An individual value system provides a framework within which the individual acts in ways that are consistent and expected. Integrity can be seen as the state or condition of having such a framework and acting congruently within the given framework.

One essential aspect of a consistent framework is its avoidance of any unwarranted (arbitrary) exceptions for a particular person or group—especially the person or group that holds the framework.  In law, this principle of universal application requires that even those in positions of official power can be subjected to the same laws as pertain to their fellow citizens.  In personal ethics, this principle requires that one should not act according to any rule that one would not wish to see universally followed.  For example, one should not steal unless one would want to live in a world in which everyone was a thief.  The philosopher Immanuel Kant formally described the principle of universal application in his categorical imperative.

The concept of integrity implies a wholeness, a comprehensive corpus of beliefs often referred to as a worldview. This concept of wholeness emphasizes honesty and authenticity, requiring that one act at all times in accordance with the individual's chosen worldview.

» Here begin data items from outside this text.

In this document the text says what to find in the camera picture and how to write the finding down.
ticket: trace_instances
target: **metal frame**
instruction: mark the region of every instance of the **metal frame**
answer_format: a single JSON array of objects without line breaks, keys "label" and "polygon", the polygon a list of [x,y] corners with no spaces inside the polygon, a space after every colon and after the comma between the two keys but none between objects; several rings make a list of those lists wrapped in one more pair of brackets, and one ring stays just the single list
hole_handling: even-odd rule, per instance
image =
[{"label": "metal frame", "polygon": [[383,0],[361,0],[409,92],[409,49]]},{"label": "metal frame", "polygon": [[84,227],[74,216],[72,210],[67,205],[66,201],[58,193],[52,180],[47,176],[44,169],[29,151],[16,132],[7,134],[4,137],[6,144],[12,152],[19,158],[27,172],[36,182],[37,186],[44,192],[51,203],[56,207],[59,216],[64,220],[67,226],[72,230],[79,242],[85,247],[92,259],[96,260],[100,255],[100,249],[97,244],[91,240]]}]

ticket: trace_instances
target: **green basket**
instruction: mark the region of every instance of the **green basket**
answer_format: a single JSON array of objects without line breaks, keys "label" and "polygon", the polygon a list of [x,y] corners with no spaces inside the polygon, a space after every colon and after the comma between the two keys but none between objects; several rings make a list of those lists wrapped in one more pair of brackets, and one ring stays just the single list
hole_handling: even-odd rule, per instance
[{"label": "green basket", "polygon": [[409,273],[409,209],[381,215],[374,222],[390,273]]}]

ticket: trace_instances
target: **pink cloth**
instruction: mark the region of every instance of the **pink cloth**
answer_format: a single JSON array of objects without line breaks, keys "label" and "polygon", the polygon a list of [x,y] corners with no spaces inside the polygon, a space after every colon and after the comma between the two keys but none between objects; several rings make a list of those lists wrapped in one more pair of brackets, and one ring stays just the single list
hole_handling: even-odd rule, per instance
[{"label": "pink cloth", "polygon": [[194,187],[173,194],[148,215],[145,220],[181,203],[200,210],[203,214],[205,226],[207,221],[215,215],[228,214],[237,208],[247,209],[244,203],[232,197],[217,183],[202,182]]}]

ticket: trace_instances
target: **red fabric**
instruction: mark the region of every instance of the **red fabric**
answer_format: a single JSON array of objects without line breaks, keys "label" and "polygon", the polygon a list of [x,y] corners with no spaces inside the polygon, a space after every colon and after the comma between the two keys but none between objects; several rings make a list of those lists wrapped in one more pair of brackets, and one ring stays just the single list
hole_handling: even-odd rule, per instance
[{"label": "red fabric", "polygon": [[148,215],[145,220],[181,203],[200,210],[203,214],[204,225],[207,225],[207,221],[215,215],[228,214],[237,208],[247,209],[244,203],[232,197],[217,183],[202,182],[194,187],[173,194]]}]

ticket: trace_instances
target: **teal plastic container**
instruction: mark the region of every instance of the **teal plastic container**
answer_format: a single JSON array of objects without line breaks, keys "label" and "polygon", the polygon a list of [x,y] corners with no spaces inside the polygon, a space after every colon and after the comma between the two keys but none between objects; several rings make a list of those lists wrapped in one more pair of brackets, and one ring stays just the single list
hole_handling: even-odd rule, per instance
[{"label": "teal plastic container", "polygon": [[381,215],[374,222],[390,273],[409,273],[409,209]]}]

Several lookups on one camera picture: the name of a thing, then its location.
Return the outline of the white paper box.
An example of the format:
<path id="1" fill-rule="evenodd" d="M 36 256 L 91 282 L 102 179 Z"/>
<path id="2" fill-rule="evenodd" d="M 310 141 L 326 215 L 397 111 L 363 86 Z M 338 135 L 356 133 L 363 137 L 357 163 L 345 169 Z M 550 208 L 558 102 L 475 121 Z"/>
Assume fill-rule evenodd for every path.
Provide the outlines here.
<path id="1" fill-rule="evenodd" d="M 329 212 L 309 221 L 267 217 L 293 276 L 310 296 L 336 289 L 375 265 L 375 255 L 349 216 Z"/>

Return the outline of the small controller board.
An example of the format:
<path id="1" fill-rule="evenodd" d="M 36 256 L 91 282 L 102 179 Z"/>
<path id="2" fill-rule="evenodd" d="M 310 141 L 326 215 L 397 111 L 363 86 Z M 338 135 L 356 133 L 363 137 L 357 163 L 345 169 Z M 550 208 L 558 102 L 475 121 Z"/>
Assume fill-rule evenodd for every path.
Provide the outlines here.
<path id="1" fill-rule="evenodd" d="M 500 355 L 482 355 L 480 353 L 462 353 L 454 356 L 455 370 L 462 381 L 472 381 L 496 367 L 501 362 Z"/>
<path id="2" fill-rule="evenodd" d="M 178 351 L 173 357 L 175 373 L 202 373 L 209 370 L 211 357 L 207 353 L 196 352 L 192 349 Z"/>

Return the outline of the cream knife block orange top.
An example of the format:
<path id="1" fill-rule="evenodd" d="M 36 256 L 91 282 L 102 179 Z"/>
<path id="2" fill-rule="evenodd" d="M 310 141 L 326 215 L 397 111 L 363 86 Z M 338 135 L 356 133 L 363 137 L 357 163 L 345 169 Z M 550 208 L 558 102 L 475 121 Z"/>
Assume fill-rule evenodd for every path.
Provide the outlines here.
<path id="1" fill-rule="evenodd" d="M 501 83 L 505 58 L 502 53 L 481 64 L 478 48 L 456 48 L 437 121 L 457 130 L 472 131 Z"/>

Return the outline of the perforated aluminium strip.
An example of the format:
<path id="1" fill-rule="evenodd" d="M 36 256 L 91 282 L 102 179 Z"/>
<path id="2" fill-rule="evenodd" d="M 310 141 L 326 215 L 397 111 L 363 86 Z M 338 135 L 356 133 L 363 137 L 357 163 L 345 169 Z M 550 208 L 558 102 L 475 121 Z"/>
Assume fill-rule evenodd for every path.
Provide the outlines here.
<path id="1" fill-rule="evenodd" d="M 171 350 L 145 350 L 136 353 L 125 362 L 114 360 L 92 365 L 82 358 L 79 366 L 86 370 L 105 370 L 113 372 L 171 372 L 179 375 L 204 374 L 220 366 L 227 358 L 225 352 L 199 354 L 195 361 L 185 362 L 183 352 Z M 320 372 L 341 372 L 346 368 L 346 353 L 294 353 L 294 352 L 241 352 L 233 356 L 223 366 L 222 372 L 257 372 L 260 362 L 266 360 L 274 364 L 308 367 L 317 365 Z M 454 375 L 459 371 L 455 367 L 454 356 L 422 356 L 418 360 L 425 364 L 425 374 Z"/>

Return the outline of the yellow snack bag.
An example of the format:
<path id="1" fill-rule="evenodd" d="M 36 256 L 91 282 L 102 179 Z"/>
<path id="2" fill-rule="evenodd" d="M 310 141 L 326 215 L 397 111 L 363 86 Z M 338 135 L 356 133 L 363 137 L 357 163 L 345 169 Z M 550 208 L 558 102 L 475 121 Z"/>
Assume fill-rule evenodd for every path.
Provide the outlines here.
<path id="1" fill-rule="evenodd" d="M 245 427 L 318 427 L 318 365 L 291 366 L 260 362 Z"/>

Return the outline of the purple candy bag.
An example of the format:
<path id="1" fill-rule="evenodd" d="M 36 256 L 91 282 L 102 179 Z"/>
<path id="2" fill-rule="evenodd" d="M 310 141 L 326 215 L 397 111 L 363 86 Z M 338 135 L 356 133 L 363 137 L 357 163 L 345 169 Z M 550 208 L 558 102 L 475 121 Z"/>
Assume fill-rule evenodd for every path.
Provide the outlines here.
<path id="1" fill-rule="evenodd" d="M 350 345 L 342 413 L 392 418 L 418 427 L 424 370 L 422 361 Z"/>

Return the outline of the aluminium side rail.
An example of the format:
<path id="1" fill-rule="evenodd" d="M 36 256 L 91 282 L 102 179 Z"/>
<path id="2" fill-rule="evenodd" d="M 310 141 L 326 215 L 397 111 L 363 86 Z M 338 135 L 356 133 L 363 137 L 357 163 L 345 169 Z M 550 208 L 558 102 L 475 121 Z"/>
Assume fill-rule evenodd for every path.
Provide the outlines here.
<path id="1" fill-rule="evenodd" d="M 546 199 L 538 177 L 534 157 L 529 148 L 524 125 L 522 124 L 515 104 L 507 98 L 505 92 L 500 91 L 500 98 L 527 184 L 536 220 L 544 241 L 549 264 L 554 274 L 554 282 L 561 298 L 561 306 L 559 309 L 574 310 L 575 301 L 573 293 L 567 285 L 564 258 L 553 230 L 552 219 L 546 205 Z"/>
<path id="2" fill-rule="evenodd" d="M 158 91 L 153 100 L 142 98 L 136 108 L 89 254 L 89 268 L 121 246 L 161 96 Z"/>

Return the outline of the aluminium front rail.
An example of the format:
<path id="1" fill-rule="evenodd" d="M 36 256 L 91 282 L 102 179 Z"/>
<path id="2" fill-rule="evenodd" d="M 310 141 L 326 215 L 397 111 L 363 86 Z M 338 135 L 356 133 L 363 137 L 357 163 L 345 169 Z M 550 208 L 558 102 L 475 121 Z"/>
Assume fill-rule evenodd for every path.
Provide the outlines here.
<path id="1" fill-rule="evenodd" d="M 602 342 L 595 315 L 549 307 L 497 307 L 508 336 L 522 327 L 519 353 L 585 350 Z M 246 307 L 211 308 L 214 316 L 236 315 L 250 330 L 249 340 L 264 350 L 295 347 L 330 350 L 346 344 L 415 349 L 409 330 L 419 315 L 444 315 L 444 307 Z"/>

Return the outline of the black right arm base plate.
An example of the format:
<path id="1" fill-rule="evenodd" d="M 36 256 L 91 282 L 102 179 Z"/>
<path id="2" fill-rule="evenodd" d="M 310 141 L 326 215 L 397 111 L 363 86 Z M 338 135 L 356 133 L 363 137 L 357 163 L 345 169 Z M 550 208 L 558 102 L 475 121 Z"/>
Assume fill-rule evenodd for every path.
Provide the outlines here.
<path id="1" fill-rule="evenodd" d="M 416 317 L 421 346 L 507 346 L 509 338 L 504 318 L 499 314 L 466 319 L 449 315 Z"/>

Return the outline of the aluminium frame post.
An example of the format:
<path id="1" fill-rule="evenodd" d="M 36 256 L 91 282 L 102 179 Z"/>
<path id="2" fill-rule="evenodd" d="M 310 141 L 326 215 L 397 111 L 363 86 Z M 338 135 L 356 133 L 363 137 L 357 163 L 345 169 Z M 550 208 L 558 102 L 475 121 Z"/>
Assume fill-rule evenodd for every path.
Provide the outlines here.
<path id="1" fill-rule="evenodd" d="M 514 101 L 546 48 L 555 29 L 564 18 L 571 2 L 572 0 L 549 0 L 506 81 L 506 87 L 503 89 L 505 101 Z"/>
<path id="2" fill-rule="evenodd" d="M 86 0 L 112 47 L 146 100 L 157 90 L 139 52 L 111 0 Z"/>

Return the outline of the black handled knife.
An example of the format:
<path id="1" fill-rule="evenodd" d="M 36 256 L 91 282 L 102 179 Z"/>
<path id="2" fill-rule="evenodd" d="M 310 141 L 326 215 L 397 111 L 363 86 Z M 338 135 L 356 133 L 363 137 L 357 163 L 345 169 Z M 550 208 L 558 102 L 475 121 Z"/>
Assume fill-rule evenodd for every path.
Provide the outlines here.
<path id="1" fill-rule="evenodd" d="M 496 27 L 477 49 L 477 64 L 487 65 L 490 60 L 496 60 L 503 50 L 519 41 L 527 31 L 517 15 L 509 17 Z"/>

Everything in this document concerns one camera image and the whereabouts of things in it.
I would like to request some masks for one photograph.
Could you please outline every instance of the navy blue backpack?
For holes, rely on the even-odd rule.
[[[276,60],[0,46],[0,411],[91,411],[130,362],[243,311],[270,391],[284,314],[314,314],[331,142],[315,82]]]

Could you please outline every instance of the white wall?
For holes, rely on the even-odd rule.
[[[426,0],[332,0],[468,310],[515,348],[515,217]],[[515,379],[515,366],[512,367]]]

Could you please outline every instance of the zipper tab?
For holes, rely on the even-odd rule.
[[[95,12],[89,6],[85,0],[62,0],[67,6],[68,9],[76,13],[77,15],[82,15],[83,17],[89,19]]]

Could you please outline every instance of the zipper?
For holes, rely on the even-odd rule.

Ethical integrity is not synonymous with the good, as Zuckert and Zuckert show about Ted Bundy:

In politics 
Integrity is important for politicians because they are chosen, appointed, or elected to serve society. To be able to serve, politicians are given power to make, execute, or control policy. They have the power to influence something or someone, which can have important consequences. There is, however, a risk that politicians will not use this power to serve society, which opposes the notion of integrity. Aristotle said that because rulers have power they will be tempted to use it for personal gain.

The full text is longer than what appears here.